Opcode vs Operand in x86 assembly source code

Question

Recently in an exam, when asked about opcode vs operand, I gave an example

mov [ax],0000h

where I said the mov was the opcode and [ax],0000h was the operand and together they formed an instruction. My instructor gave me a 0 on the question and said that [ax] was the opcode and 0000h was the operand only.

In my textbook it says that in a MOV instruction the mov is the opcode and the source and destination are often called operands.

I wish to go to my instructor with the textbook and ask again, but before I do, can someone clear this up for me so I am not going in with any wrong understanding?

Tried to write correct answer, got 0 lol.

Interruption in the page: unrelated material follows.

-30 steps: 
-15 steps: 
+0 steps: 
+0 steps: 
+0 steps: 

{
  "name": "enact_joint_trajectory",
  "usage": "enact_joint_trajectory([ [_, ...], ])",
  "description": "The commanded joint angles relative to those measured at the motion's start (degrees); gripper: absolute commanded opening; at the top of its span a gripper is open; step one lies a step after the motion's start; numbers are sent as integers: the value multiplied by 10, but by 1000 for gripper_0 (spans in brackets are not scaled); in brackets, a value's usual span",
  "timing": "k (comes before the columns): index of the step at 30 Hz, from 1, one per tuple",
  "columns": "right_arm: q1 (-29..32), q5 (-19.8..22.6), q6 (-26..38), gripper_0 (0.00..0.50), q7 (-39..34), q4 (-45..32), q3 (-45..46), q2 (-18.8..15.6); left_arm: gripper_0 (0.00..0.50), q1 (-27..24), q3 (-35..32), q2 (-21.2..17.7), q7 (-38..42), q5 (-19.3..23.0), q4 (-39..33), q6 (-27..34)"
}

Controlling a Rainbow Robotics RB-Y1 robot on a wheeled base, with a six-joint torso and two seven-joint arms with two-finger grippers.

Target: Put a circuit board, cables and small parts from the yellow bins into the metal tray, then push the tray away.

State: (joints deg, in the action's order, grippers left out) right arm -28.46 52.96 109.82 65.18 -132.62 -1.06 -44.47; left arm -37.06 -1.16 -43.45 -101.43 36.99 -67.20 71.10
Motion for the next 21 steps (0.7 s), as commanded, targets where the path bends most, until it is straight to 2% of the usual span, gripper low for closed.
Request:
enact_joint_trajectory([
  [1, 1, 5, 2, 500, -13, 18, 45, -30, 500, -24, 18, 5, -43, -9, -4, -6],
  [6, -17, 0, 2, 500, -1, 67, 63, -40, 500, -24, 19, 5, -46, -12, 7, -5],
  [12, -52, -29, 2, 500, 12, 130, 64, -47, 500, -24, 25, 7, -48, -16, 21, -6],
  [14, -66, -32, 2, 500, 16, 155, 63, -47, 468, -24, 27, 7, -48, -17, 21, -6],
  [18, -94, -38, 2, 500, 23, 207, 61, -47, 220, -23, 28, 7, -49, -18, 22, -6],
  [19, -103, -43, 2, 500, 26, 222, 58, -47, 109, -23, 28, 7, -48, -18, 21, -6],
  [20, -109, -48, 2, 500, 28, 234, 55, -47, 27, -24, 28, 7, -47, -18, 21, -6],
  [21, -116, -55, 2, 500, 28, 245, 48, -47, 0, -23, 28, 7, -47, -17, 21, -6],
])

`[ax]` would be an operand and `0000h` another operand. `mov` is the instruction's mnemonic. However, there is no possible way to encode a memory operand with the address as `ax`. Also, your example is lacking a size keyword (eg `word` or `word ptr`) on the destination operand. The opcode is the machine code representation of the instruction. Opcode can include the entire instruction's machine code or only the byte or bytes that select the instruction (possibly excluding prefixes, ModR/M, SIB, offset, immediate). — ecm, Nov 24 '22 at 08:38

Peter Cordes · Accepted Answer · 2022-11-27T03:26:59.943

First of all, mov [ax], 0000h can't be represented in 8086 machine code. There's no binary representation for that destination addressing mode.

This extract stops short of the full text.